[Records for the exercise]:
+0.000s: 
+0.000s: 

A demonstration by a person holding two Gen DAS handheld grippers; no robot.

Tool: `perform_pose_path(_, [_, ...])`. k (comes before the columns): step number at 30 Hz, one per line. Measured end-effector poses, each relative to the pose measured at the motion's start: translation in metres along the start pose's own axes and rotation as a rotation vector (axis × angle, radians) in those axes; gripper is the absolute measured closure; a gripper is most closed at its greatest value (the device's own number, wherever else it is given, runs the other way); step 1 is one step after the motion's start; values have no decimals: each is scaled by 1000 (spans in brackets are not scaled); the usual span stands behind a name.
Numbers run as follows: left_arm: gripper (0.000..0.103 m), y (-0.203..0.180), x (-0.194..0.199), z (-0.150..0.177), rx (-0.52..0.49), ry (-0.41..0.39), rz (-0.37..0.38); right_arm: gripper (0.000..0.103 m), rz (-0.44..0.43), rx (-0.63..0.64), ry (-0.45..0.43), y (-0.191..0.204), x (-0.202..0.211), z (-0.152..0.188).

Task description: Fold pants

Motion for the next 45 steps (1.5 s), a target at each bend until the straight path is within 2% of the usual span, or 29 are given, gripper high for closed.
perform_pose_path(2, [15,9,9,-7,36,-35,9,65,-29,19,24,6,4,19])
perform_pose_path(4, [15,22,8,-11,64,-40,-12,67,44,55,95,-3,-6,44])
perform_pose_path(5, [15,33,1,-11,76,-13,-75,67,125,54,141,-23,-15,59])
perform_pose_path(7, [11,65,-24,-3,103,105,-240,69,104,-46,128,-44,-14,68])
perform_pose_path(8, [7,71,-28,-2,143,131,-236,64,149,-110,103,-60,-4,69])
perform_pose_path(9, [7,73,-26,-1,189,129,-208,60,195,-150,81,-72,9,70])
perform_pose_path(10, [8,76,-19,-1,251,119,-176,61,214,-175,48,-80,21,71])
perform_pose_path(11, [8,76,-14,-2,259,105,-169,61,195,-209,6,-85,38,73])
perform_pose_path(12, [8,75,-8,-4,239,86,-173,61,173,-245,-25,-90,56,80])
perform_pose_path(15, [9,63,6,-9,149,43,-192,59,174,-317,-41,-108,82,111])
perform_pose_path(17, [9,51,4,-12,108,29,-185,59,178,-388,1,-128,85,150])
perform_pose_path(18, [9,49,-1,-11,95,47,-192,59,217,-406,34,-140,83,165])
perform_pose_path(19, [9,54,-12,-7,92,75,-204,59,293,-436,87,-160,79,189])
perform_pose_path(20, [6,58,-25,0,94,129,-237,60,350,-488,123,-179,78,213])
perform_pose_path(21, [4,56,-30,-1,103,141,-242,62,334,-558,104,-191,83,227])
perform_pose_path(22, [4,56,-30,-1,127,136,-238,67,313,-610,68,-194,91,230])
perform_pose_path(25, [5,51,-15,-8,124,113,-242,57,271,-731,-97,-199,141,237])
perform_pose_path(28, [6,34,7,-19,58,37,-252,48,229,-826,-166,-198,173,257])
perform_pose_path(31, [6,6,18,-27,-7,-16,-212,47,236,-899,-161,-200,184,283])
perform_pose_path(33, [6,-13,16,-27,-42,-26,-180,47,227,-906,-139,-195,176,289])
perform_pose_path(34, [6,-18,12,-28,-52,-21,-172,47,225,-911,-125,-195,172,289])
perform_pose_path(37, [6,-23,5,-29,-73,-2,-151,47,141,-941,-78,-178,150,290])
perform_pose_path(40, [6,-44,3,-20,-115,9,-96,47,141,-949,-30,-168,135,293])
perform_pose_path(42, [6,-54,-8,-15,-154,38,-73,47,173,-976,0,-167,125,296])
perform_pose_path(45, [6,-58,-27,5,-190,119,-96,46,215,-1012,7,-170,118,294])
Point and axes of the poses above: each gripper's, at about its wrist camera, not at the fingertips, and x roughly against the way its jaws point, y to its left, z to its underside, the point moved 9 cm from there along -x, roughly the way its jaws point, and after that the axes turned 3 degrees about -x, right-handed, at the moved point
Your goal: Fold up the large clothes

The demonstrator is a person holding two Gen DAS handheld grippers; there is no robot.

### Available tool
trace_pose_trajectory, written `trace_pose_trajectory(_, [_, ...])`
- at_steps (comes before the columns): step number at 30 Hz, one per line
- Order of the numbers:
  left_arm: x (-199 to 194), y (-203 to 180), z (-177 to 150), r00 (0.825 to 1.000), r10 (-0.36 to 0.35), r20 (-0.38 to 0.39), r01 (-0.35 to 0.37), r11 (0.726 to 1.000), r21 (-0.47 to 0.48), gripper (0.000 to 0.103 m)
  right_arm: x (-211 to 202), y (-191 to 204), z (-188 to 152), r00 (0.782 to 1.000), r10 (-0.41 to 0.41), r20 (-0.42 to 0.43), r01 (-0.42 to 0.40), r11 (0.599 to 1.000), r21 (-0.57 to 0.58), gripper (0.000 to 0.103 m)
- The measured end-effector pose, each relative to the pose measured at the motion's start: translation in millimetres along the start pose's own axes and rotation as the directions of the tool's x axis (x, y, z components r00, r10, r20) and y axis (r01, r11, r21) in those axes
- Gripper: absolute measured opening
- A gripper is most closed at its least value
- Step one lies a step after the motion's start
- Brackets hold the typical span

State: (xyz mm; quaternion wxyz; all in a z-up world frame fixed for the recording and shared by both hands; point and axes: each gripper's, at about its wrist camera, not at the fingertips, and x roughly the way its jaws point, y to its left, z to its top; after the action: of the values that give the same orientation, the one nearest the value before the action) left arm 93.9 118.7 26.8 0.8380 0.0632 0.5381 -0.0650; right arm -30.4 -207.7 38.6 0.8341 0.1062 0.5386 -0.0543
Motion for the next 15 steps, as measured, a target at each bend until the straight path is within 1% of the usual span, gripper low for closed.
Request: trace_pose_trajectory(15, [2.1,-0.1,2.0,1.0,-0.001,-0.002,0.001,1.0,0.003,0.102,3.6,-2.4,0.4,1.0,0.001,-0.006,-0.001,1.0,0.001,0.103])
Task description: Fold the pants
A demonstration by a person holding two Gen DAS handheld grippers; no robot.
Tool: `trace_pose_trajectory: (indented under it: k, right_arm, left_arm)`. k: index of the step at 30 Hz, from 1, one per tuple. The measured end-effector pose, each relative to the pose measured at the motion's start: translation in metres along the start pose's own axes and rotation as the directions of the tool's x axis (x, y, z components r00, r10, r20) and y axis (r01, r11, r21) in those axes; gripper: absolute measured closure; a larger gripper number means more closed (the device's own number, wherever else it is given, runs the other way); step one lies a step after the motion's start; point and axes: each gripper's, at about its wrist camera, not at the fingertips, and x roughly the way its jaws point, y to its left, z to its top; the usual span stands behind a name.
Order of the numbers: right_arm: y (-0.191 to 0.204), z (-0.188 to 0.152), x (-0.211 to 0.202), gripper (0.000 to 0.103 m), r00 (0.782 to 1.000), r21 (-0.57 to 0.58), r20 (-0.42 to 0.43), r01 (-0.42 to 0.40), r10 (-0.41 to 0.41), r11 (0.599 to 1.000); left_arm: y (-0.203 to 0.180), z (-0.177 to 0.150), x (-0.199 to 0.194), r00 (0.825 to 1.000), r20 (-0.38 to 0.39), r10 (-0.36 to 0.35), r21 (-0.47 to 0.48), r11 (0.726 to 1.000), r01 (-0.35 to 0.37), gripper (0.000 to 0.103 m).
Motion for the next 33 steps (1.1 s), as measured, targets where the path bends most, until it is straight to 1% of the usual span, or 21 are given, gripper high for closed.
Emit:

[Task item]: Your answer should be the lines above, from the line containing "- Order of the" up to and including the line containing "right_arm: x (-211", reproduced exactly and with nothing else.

[Output for this exercise]:
- Order of the numbers:
  left_arm: x (-199 to 194), y (-203 to 180), z (-177 to 150), r00 (0.825 to 1.000), r10 (-0.36 to 0.35), r20 (-0.38 to 0.39), r01 (-0.35 to 0.37), r11 (0.726 to 1.000), r21 (-0.47 to 0.48), gripper (0.000 to 0.103 m)
  right_arm: x (-211 to 202), y (-191 to 204), z (-188 to 152), r00 (0.782 to 1.000), r10 (-0.41 to 0.41), r20 (-0.42 to 0.43), r01 (-0.42 to 0.40), r11 (0.599 to 1.000), r21 (-0.57 to 0.58), gripper (0.000 to 0.103 m)

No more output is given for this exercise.